What to produce. From the top of the records below, return each line exactly, ending with the line that contains "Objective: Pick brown".

(Saved data entries)

━━━━━━━━

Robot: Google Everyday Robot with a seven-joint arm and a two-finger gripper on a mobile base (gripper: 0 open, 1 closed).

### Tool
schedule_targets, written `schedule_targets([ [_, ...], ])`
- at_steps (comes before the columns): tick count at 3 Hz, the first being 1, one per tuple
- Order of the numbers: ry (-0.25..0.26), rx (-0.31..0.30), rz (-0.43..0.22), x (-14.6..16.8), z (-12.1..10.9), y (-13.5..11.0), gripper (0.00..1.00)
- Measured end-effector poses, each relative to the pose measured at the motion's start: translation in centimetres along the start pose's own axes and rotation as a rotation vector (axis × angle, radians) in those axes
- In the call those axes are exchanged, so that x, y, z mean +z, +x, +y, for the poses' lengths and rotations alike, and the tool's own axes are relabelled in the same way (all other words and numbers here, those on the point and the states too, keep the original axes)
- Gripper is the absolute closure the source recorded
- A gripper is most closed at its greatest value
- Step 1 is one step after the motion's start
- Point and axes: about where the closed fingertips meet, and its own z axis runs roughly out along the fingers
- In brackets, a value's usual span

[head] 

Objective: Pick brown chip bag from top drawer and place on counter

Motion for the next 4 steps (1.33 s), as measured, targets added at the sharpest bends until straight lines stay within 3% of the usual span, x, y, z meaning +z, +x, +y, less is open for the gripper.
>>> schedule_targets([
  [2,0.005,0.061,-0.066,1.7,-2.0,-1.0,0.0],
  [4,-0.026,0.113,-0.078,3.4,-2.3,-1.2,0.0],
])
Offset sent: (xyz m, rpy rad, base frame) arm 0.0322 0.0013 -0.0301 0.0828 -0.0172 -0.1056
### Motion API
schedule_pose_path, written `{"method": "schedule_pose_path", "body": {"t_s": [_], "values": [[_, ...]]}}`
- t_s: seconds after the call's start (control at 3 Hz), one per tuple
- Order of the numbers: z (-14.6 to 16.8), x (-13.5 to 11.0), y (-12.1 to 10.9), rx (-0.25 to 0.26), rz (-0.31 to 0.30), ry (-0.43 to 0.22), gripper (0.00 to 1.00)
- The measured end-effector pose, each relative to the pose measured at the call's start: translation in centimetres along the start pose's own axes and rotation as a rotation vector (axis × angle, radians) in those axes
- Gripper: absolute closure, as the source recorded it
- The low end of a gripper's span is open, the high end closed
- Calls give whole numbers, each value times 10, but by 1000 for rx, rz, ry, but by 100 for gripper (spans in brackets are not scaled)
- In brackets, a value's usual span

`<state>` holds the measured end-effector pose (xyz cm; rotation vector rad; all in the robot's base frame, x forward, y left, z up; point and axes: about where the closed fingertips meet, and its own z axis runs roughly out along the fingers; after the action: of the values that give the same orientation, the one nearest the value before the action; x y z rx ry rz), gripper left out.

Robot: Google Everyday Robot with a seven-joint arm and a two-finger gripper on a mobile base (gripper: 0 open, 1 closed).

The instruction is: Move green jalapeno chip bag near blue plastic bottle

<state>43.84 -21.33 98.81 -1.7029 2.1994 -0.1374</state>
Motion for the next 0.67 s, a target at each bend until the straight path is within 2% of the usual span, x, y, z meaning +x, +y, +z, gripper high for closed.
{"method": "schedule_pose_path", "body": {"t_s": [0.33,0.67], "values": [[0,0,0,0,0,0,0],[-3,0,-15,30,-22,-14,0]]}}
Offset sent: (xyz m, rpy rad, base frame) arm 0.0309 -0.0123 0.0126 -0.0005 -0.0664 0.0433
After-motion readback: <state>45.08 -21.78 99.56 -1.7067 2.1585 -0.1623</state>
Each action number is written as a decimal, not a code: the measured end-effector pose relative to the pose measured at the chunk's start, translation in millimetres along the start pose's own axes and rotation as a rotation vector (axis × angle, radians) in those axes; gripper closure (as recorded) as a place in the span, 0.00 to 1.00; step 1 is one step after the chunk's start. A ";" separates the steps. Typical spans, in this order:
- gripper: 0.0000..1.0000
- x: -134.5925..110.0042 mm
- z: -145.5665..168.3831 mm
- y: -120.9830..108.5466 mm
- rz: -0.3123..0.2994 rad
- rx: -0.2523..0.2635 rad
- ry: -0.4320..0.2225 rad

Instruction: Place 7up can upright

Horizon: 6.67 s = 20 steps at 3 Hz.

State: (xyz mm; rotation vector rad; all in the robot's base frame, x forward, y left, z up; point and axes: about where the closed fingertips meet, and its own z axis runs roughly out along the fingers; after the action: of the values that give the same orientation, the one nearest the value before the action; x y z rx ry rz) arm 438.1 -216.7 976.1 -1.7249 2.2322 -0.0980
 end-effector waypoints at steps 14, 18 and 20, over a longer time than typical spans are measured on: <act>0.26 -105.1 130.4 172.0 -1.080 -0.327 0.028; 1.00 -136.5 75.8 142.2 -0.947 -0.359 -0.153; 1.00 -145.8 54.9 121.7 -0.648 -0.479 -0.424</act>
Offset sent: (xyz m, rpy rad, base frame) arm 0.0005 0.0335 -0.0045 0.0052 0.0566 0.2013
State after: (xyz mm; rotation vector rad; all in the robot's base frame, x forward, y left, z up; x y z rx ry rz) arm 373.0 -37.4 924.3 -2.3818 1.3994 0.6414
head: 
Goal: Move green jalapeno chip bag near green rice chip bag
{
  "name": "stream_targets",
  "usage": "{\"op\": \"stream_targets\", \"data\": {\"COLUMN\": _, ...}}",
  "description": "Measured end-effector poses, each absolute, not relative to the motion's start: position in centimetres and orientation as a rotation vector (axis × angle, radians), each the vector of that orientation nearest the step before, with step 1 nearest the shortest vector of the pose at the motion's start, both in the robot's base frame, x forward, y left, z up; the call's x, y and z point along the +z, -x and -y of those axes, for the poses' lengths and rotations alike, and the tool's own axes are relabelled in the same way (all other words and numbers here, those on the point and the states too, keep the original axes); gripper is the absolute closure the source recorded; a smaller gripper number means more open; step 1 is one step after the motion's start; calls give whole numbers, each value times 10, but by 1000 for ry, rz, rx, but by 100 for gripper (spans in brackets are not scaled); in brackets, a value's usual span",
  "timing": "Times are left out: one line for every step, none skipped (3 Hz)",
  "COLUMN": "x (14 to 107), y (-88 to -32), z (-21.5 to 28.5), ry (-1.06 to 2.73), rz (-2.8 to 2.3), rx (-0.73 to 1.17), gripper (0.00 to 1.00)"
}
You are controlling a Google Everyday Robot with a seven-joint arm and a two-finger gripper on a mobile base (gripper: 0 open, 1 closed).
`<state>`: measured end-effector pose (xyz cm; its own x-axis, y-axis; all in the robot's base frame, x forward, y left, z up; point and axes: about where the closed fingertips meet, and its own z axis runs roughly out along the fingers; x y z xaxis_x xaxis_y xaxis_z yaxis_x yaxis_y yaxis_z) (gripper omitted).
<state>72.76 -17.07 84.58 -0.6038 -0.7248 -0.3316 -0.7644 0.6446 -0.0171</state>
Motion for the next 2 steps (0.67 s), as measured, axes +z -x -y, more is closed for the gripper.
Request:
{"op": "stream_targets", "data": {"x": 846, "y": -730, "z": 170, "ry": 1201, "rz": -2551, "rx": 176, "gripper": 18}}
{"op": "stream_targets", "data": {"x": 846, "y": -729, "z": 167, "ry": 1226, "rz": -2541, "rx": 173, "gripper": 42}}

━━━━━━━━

Solution to this problem.
Robot: Google Everyday Robot with a seven-joint arm and a two-finger gripper on a mobile base (gripper: 0 open, 1 closed).

### Tool
schedule_targets, written `schedule_targets([ [_, ...], ])`
- at_steps (comes before the columns): tick count at 3 Hz, the first being 1, one per tuple
- Order of the numbers: ry (-0.25..0.26), rx (-0.31..0.30), rz (-0.43..0.22), x (-14.6..16.8), z (-12.1..10.9), y (-13.5..11.0), gripper (0.00..1.00)
- Measured end-effector poses, each relative to the pose measured at the motion's start: translation in centimetres along the start pose's own axes and rotation as a rotation vector (axis × angle, radians) in those axes
- In the call those axes are exchanged, so that x, y, z mean +z, +x, +y, for the poses' lengths and rotations alike, and the tool's own axes are relabelled in the same way (all other words and numbers here, those on the point and the states too, keep the original axes)
- Gripper is the absolute closure the source recorded
- A gripper is most closed at its greatest value
- Step 1 is one step after the motion's start
- Point and axes: about where the closed fingertips meet, and its own z axis runs roughly out along the fingers
- In brackets, a value's usual span

[head] 

Objective: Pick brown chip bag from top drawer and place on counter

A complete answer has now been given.